High grade dysplasia (anal)
May 8, 2007
Hi Dr. Pierone:
This question is not about meds but I saw you answer other questions regarding this so I thought I'd give it a try (especially since there is no longer a category for this issue).
I was diagnosed HIV+ in Jan. '07. I went on HAART in May of '07 and after 6 weeks went to undetectable (at that time VL <500; since hi-sensitivity test always <50). My t-cells have gone from 28% to 43% (and have been in the 40%'s for years now).
OK...so in 2003 I had my first rectal/anal pap and it came back high-grade dysplasia. However, after an exam I was told there was no dysplasia and the reading was probably not accurate. 2 subsequent paps in '04 and '05 came up clean. Then, in '06, when seeing a specialist for a thrombosed hemmroid, I had another pap and it came up high-grade dysplasia. I had an exam and subsequently underwent painful laser treatment to have the cells removed. Now, 6 months later I am once again getting results from a pap as high-grade dysplasia. Does being HIV+ mean I am going to have to keep going through this every 6 months? Is this a sign that I am eventually heading toward anal/rectal cancer? I don't think I can do this every 6 months with everything else that is going on with so many things to be concerned about. I do everything in my power to stay very healthy (i.e., eat right, don't smoke, get enough rest, get exercise, adhere to my meds, etc.) but this seems to be irrelevant when it comes to this issue. Is there any hope? I feel now like I'm just looking forward to the eventuality of cancer and wondering how much longer I have until I die from it or at best have colorectal cancer and end up with surgery, chemo or radiation, and a colostomy bag (something I will not do). What are your thoughts and experience regarding all of this?
Worried in NYC
Response from Dr. Pierone
Hello, and thanks for posting.
I am not an expert on anal dysplasia so I forwarded your question to Dr. Anthony Lee, an HIV specialist at the Orlando Immunology Center, who is an expert on this topic. I have paraphrased his comments:
Unfortunately we do not have the natural history data on the percentage of people with high grade squamous intraepithelial lesion (HGSIL) go on to develop cancer. Dysplasia is a moving target since we cannot eradicate HPV at this time. HGSIL will likely regress on it's own in most patients, but some patients will progress to cancer. With repeated treatment of HGSIL, the lesions will generally resolve, but this does not prevent the formation of new lesions in the anal canal.
The approach I take is to have patients use Aldara as a secondary prophylaxis in an attempt to prevent new lesions from forming following initial treatment with infra-red laser.
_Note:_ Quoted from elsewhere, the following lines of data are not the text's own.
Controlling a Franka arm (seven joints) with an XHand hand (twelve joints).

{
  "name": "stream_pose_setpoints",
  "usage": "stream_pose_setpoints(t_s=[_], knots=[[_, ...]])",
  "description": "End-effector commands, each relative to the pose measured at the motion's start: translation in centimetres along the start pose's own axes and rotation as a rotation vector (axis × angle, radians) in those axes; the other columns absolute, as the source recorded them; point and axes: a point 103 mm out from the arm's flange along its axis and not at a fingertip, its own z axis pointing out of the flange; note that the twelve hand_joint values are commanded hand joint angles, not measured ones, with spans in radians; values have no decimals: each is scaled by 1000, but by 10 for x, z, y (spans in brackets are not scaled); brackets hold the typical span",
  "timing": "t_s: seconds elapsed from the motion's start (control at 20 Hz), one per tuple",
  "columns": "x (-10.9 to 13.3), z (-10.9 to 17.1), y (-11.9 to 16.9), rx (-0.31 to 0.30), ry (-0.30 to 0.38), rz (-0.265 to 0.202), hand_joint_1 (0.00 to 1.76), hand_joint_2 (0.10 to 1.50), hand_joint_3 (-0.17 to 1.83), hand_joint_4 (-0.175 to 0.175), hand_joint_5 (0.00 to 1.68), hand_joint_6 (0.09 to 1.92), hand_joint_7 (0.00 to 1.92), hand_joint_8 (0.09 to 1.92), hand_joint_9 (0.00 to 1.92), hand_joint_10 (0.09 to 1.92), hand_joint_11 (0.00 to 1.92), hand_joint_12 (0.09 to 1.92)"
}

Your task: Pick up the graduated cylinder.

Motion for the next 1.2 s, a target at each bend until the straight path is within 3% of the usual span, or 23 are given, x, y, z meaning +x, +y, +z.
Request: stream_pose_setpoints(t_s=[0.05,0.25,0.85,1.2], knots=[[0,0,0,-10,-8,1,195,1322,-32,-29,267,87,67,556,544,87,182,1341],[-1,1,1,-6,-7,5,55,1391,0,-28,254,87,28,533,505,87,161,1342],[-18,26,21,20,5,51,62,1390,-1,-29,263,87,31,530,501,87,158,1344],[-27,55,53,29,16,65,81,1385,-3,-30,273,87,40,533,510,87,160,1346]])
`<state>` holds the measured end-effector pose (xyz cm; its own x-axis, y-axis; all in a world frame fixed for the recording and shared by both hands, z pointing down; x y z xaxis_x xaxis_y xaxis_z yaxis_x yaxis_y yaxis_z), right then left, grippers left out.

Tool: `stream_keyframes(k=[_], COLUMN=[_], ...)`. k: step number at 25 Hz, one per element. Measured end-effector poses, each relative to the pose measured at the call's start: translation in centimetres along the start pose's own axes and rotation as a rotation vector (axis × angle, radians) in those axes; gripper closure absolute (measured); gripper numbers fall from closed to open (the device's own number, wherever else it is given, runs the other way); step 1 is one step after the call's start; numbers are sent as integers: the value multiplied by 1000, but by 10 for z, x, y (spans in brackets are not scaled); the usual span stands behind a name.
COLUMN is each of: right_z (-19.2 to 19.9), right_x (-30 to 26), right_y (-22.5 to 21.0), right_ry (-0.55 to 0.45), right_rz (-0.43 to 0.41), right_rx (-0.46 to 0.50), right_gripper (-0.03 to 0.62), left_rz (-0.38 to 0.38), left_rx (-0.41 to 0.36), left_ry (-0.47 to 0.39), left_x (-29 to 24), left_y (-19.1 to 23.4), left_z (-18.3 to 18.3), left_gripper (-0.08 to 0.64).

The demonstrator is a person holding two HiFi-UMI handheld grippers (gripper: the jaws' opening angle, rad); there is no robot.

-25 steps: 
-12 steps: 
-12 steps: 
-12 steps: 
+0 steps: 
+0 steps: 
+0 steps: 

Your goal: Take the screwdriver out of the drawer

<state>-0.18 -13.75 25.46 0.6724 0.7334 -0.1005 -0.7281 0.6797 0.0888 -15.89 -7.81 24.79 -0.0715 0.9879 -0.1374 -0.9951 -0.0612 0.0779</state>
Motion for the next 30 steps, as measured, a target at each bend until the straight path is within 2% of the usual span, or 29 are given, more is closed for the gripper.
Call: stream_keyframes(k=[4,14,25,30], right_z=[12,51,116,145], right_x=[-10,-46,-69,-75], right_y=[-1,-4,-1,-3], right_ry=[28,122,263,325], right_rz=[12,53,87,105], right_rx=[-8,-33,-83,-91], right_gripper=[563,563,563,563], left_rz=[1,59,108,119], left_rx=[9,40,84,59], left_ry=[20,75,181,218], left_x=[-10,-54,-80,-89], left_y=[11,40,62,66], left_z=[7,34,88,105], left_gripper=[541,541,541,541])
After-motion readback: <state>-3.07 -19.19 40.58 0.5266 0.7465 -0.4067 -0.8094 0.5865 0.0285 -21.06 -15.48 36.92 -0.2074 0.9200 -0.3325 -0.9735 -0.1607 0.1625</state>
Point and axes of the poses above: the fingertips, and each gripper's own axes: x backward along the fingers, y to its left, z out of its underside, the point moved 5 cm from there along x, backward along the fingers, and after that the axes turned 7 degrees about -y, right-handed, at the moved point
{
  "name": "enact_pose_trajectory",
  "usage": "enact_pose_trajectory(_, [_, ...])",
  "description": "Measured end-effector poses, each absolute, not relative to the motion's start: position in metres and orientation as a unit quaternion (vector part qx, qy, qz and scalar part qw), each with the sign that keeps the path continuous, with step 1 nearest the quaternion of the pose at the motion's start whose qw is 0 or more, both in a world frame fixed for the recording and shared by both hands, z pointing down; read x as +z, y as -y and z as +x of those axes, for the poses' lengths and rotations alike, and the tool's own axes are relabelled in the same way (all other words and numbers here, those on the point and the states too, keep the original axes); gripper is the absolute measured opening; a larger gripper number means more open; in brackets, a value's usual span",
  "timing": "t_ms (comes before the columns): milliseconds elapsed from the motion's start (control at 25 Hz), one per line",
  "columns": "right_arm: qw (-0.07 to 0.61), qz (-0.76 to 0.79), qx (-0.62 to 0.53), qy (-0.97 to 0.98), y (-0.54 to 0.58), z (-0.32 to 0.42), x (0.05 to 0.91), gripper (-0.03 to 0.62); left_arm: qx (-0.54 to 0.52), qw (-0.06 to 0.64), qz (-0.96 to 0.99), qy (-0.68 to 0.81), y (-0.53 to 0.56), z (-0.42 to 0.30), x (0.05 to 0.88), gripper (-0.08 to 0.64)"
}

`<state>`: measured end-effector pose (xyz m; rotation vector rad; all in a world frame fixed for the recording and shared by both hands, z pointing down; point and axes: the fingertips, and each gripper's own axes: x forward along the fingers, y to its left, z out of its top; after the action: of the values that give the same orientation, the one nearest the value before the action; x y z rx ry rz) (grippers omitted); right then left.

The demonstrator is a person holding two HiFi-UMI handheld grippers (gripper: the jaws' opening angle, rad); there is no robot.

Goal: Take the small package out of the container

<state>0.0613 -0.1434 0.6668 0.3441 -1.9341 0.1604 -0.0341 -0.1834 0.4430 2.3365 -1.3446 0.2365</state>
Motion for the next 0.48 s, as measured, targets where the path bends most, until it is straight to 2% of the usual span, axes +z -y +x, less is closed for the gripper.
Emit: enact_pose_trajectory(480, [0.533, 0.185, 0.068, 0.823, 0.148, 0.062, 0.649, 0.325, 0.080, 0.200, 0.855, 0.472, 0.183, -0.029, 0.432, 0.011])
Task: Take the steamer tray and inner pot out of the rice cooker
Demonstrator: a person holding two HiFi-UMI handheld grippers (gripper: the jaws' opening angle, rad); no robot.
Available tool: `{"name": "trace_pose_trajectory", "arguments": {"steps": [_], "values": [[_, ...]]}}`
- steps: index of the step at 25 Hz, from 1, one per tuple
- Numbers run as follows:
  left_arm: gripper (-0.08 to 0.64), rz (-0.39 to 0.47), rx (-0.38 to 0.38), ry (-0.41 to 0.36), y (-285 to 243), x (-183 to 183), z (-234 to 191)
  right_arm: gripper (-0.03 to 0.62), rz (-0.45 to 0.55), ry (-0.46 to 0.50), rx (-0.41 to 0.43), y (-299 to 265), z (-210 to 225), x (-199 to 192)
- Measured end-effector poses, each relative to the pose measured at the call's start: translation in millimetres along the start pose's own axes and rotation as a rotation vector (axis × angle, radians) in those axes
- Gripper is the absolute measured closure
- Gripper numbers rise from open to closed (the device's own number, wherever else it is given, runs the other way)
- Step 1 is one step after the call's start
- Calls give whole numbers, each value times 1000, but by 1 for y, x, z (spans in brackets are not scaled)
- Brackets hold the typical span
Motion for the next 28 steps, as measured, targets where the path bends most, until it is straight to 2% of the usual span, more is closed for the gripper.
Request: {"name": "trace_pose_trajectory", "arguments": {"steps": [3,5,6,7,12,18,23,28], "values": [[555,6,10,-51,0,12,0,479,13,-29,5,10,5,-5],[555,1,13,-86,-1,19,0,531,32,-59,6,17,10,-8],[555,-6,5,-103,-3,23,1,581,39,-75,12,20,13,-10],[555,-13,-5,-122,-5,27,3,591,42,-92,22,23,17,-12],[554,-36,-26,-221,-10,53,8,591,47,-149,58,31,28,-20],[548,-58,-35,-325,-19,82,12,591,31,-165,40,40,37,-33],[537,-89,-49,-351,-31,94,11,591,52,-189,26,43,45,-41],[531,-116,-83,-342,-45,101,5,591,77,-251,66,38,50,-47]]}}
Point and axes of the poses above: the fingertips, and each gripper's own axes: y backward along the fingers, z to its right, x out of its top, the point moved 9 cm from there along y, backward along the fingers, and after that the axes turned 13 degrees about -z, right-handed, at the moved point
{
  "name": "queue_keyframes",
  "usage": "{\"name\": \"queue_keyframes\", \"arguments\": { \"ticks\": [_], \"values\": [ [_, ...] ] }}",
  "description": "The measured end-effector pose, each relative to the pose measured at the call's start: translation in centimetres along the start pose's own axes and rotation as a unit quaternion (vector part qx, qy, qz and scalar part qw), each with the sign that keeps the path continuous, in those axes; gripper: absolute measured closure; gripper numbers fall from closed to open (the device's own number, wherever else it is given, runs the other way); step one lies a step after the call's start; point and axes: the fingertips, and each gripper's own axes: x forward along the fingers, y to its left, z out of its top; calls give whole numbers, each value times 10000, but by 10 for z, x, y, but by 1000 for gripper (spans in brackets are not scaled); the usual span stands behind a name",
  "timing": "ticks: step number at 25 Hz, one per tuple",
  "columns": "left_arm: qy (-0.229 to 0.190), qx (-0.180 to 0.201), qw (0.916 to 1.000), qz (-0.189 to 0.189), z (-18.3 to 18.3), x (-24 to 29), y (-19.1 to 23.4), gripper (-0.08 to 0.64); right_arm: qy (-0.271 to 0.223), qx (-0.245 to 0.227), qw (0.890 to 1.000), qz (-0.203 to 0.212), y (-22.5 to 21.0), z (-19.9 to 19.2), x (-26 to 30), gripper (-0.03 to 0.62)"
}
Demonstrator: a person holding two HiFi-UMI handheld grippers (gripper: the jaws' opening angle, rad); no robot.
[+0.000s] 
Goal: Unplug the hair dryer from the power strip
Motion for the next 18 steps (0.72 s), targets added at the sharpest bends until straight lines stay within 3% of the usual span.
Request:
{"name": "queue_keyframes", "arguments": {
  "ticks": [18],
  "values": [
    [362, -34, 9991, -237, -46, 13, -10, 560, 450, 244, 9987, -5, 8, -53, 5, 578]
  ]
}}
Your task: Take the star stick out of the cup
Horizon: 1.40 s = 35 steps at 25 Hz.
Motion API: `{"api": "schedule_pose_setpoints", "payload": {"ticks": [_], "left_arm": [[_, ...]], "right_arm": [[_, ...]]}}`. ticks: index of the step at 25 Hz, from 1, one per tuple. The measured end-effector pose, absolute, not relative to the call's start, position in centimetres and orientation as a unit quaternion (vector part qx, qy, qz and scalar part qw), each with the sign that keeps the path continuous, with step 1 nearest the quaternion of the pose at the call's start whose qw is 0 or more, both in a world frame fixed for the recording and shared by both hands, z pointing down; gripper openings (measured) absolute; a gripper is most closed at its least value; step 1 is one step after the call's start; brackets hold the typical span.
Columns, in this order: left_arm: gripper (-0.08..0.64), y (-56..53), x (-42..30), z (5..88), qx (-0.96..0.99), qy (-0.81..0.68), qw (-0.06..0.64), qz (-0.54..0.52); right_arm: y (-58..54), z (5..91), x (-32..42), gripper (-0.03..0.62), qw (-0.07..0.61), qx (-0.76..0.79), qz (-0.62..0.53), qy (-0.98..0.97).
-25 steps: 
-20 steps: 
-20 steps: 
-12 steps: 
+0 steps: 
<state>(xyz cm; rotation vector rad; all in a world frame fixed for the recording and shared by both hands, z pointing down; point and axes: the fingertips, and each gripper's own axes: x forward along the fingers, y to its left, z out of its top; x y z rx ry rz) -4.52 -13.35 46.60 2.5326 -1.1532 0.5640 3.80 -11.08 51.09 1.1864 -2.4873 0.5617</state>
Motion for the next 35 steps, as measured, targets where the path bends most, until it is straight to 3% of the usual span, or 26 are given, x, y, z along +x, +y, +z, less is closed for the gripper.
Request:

And continual monitoring with biopsies can detect micro-invasive cancer in which case surgical excision alone is sufficient. Although there I don't have any long term mortality data, at the least this strategy avoids the morbidity of AP resection (colostomy), chemotherapy and radiation.
In my personal experience, I have only seen one patient with HIV end up with a colostomy because of anal squamous cell carcinoma. This occurred in a patient who been successfully treated for lymphoma of the prostate region 10 years prior. He had received pelvic radiation therapy as part of his treatment for lymphoma. So when he developed anal squamous cell carcinoma he was not able to receive standard combination chemotherapy and radiation therapy. Despite this, his cancer was cured with abdominal-perineal resection with permanent colostomy.
Back to your situation, anal dysplasia (HGSIL) rarely evolves into anal cancer as long as careful medical follow-up and treatment is maintained.
I hope that this information helps and best of luck!